▶ **Recorded data**:
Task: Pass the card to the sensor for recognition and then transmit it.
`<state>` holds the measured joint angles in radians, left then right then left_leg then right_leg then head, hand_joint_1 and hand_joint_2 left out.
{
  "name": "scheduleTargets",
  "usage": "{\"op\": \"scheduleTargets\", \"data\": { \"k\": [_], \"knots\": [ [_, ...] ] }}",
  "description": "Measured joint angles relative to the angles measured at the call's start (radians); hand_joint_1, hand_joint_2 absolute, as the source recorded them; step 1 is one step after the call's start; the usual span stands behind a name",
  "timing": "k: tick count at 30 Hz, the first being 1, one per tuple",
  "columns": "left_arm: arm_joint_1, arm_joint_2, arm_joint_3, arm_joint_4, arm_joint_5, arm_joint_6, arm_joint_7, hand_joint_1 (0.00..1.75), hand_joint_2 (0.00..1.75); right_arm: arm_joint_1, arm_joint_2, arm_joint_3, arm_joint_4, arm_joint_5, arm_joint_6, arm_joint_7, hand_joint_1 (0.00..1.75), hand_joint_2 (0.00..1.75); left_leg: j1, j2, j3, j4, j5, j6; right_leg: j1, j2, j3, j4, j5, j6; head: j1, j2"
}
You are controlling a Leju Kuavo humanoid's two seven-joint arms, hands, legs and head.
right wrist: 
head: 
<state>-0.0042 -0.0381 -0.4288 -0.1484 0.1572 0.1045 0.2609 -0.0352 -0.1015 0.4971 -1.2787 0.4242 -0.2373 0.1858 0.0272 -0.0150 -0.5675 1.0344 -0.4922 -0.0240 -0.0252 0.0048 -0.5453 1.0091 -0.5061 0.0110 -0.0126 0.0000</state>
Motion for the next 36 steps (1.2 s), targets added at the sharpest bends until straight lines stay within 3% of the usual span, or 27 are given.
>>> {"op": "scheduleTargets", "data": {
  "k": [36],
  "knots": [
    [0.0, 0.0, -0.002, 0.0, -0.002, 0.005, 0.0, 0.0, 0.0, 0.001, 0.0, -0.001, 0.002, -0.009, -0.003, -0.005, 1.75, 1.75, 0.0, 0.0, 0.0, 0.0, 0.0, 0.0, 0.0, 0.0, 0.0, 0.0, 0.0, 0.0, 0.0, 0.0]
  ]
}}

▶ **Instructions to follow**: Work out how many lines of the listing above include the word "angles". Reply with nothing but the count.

▶ **Task answer**: 2